Q & A
Millions of people in the US have sleep apnea—suffering through restless nights, sleep deprivation, low oxygenation, and headaches, all without recognizing their symptoms.
Q: What Is Sleep Apnea?
A: This sleeping disorder is divided into two main types: obstructive and central sleep apnea. Both occur when breathing becomes very shallow or stops for short durations while sleeping, and can occur hundreds of times throughout a single sleep cycle.
Q: How Does Sleep Apnea Affect Me?
A: There are many symptoms of sleep apnea that are easily recognizable to the suffer. These include loud, chronic snoring, waking up choking or out of breath, restless sleep cycles, early morning headaches, daily fatigue, and difficulty falling or staying asleep. If a patient takes depression, blood pressure, or GERD medications, or is clinically overweight, those medication may also contribute to a sleep apnea disorder.
Q: Is Sleep Deprivation Harmful To My Health?
A: Sleep apnea can disrupt a patient’s deep sleep cycle, causing persistent sleep deprivation. Not only can this make a person feel tired and fatigued throughout the day, it can also lead to increased risk for high blood pressure, depression, headaches, ADHD symptoms, diabetes, stroke, and heart failure.
Q: Why Do I Snore?
A: Unless a patient is suffering from sinus or nasal congestion, snoring is a symptom of obstructed airways. A soft palate and collapsed tissues in the back of the throat can vibrate as air passes through. Common causes are large tonsils, sleeping position, alcohol consumption, excess weight around the neck, or sleeping pills and muscle relaxers. Snoring can also be a sign of sleep disorders, UARS (upper airway resistance syndrome) and OSA (obstructive sleep apnea). These disorders cause sleep deprivation and lead to increased headaches, migraines, heartburn, acid-reflux, and an increased risk of high blood pressure, cardiovascular disease, heart attack, stroke, and type 2 diabetes.
Q: How Do I Stop Snoring?
Q: At-home treatments for snoring include regular exercise, weight loss, and avoiding sleeping pills, alcohol, and sedative before going to bed. But, if these treatments fail to resolve a patient’s problem, they speak with their local sleep specialist to learn about treatment plans and possible apnea diagnosis
Q: How Is Sleep Apnea Treated?
Sleep apnea is often treated through sleep hygiene regimens, such as getting moderate exercise or limiting caffeine, alcohol and food consumption late in the day. Breathe Right® strips and similar products can also ease sleep apnea along with CPAP machines or fitted oral appliances. Surgical options are also available depending on the patient. Maxillomandibular Advancement Surgery, or MMA surgery, tightens the soft palate and enlarges the upper airways by pulling the upper and lower jaws forward. ENT surgeons can perform soft palate surgery, or Uvulopalatopharyngoplasty (UPPP). These treatments are recommended only if the throat or mouth has severe physical obstructions.
Q: What Is Obstructive Sleep Apnea?
A: Obstructive sleep apnea occurs when a patient’s throat muscles relax and obstruct airflow, interrupting the natural breathing cycle.
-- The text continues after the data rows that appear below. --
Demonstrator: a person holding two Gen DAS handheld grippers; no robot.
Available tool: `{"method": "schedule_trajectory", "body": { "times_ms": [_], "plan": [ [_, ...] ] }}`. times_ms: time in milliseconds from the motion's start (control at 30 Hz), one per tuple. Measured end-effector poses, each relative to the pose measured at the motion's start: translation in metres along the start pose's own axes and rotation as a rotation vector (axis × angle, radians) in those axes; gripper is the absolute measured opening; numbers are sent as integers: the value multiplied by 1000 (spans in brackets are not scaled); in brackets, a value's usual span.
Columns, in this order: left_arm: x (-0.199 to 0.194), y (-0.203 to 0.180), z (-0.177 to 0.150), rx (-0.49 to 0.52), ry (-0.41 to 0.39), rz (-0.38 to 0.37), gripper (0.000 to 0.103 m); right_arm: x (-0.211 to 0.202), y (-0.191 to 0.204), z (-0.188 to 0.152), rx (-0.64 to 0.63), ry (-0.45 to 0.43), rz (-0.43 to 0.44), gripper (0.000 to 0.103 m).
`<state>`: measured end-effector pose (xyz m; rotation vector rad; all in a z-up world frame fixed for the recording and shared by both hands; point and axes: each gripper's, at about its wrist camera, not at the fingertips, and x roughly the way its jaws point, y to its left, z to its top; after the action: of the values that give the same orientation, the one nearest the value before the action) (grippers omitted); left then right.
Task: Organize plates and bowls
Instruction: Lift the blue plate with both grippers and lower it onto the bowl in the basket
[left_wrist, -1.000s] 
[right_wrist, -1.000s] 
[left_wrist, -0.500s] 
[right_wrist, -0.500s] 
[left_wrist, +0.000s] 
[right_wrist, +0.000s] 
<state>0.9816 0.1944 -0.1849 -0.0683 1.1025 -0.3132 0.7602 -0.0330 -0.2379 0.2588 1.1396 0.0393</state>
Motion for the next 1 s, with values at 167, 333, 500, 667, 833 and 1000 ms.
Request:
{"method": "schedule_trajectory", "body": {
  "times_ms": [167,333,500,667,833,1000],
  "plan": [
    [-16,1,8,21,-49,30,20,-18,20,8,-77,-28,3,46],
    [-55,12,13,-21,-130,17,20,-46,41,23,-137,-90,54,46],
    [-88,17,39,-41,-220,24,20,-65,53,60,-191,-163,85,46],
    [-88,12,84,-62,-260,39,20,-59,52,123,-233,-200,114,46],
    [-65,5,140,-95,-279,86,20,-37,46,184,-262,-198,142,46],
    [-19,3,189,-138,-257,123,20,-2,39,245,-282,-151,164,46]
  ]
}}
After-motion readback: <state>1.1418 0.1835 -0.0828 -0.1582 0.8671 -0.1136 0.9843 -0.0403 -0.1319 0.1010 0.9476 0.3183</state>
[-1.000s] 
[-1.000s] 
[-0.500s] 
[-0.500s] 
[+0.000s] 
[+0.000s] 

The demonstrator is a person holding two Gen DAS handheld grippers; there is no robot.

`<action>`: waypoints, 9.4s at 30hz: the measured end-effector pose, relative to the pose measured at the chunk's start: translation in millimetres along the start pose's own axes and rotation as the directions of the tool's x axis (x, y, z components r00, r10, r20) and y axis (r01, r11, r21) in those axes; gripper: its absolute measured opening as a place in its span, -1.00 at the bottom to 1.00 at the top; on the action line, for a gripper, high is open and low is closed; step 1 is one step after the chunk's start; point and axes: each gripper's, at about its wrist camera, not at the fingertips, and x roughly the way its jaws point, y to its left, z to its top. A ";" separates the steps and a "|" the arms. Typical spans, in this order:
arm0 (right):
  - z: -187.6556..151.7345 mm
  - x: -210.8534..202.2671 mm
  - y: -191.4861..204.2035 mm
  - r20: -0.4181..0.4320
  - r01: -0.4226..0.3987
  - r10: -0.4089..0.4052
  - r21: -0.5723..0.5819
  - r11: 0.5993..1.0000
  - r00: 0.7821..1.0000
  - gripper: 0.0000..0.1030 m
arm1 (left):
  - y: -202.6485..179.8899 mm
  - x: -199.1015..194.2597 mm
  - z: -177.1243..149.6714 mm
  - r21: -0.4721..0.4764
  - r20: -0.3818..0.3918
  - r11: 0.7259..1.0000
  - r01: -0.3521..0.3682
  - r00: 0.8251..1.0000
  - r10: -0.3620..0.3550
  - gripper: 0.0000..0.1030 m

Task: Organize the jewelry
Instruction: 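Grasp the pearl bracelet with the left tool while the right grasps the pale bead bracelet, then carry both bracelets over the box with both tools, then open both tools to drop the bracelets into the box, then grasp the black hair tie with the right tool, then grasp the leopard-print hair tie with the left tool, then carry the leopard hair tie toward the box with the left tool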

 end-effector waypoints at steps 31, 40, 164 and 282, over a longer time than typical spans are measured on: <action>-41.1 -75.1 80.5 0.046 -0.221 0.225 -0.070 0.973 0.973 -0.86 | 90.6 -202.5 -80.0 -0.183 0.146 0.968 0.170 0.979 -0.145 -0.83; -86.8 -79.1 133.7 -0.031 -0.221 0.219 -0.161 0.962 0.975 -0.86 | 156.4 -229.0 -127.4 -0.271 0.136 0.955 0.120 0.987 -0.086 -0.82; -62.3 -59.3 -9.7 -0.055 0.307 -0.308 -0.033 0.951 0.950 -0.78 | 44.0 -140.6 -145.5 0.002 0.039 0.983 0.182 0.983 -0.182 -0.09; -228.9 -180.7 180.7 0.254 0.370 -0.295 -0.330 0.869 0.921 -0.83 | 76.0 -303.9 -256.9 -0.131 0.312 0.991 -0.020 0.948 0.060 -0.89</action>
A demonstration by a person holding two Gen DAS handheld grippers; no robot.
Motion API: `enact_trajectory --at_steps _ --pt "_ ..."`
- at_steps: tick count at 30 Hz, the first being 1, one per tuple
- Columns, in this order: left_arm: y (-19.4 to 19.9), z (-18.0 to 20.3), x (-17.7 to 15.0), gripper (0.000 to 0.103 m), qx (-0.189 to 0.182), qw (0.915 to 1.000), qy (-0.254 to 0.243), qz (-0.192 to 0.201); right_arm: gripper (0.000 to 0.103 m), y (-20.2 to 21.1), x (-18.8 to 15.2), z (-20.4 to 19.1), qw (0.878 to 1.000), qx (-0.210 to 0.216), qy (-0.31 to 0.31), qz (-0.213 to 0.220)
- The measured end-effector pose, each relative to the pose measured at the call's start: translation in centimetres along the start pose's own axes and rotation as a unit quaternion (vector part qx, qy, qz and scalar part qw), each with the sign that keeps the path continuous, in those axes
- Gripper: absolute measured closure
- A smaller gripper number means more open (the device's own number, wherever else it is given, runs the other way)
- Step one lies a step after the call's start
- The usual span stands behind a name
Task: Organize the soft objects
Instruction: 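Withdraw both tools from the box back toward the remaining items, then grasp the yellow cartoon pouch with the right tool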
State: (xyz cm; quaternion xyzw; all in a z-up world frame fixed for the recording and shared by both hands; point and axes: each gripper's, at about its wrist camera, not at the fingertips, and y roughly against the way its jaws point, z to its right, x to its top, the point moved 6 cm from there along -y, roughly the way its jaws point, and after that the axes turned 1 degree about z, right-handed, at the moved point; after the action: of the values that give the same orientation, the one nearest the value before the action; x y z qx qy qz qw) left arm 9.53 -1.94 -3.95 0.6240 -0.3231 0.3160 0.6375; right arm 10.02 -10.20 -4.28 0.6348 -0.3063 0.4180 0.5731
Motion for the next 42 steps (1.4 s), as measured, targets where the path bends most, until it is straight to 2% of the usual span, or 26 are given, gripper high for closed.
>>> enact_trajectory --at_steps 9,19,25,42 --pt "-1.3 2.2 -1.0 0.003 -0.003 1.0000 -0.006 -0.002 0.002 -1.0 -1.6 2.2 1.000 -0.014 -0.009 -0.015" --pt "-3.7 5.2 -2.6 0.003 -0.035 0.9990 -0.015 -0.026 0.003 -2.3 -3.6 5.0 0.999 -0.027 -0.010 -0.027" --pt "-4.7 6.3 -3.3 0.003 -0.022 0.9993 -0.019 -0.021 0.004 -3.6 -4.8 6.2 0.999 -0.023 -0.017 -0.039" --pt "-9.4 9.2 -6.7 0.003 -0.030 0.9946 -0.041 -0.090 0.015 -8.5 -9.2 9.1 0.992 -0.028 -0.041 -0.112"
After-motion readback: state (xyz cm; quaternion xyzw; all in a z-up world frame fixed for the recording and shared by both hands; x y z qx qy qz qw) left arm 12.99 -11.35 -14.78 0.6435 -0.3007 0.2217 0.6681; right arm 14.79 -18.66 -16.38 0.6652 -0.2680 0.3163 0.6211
Q: What Is Central Sleep Apnea?
More uncommon than obstructive sleep apnea, this type of disorder is also more dangerous. Central sleep apnea is a condition in which the patient’s muscles do not receive the signals that monitor breathing movement.
Q: What is CPAP Therapy?
CPAP, is also known as Continuous Positive Airway Pressure. Using a mask, the CPAP machine presses air gently through the nose and mouth and into the lungs. The consistent pressure allows the sleeping patient to take deep, uninterrupted breaths, without the tissues in the back of the throat collapsing. However, some patients react negatively to CPAP, since in some cases the machine can cause extreme discomfort. Dr. Garcia offers snoring treatment alternatives for those who are CPAP-intolerant.
Q: What is Oral Appliance Therapy?
A: Oral Appliance Therapy treats sleep apnea through fitted appliances that reposition the mouth to increase airflow. The most common appliance is a MRD or mandibular repositioning device. These move the jaw into a forward position, lifting the palate and increasing space located behind the tongue. But to fit each of our patients, Sleep Better Katy offers a variety of appliances including: ResMed Narval CC™, TAP® 3, SUAD™, and SomnoDent® Flex.